• _Problem_:
Repeat only the stretch of lines below that runs from the line with "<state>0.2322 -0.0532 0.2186" through the line with "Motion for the", unaltered.
___ Input data ___
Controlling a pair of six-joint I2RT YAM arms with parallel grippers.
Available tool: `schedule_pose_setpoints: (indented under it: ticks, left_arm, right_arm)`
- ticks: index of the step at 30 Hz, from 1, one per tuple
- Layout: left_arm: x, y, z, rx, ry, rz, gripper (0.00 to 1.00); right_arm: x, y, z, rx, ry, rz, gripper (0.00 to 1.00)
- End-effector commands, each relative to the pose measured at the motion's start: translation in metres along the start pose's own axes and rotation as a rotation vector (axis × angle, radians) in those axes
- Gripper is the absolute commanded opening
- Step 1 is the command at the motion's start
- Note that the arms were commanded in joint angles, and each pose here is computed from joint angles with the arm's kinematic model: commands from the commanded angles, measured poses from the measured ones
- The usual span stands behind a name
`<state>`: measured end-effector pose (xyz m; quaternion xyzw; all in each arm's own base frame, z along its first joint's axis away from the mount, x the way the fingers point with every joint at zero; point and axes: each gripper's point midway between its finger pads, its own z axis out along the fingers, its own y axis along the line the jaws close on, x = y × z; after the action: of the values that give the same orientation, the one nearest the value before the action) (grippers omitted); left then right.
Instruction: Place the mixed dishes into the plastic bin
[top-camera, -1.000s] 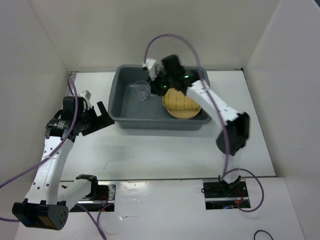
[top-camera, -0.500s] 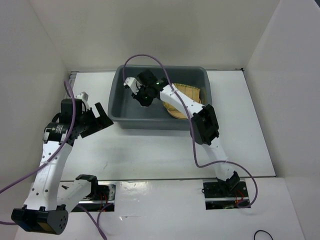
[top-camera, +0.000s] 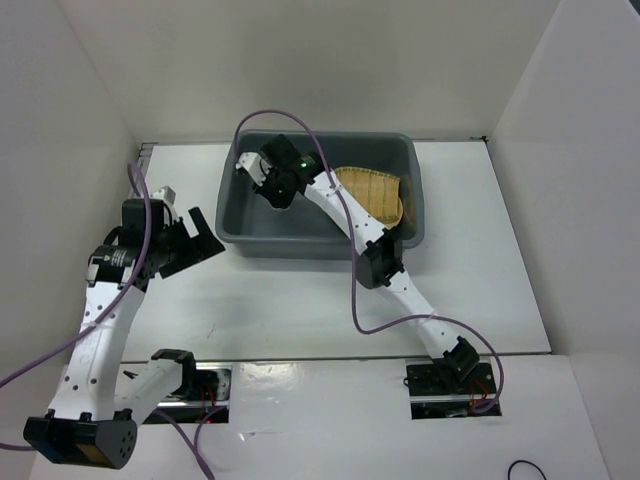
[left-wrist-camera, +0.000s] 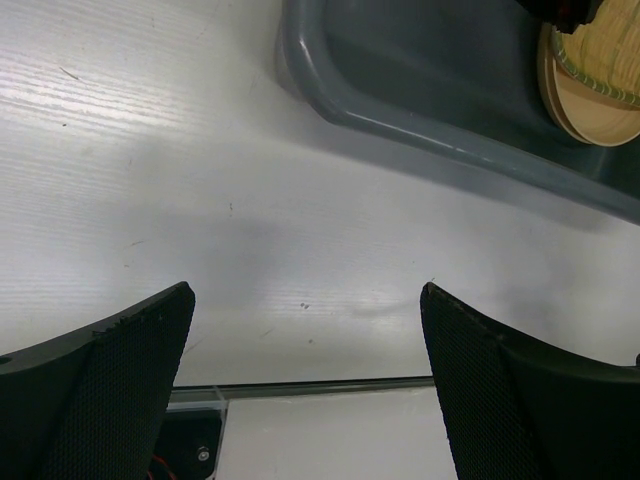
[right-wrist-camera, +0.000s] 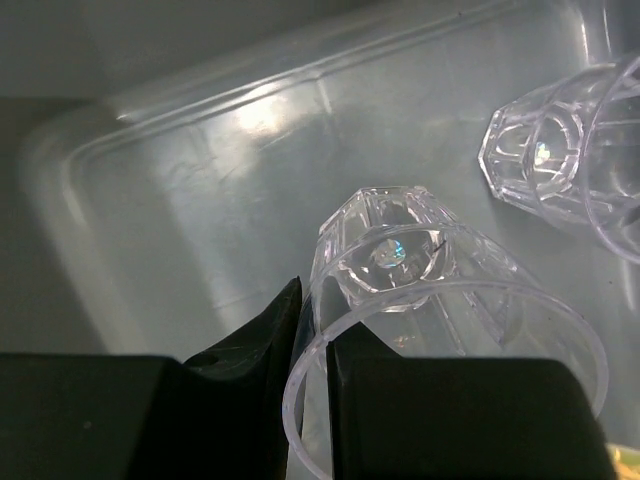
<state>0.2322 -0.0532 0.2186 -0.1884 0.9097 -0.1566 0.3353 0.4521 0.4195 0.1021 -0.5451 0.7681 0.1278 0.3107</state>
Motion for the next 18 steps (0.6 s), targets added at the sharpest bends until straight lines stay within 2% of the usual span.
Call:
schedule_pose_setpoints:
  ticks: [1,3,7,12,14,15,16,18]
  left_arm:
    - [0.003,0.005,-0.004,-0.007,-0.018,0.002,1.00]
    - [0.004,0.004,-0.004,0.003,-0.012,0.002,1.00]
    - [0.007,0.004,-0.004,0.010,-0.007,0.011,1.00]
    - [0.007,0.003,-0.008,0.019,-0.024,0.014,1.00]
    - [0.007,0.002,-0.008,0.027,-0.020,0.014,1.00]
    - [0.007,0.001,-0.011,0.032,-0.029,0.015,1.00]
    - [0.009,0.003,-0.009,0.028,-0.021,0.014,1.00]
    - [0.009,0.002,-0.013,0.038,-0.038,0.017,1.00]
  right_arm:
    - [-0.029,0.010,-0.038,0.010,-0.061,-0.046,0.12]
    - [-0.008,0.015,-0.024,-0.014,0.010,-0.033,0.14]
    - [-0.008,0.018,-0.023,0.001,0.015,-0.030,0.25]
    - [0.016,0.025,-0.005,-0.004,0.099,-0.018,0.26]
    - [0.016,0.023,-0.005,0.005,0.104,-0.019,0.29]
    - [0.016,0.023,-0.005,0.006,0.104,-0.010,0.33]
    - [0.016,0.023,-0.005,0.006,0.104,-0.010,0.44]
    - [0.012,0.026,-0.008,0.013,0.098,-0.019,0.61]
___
• _Answer to this problem_:
<state>0.2322 -0.0532 0.2186 -0.1884 0.9097 -0.1566 0.3353 0.4521 0.4195 0.1021 -0.5451 0.7681 0.1278 0.3107</state>
Motion for the next 18 steps (0.6 s), targets added at the sharpest bends until straight lines stay within 2% of the usual span.

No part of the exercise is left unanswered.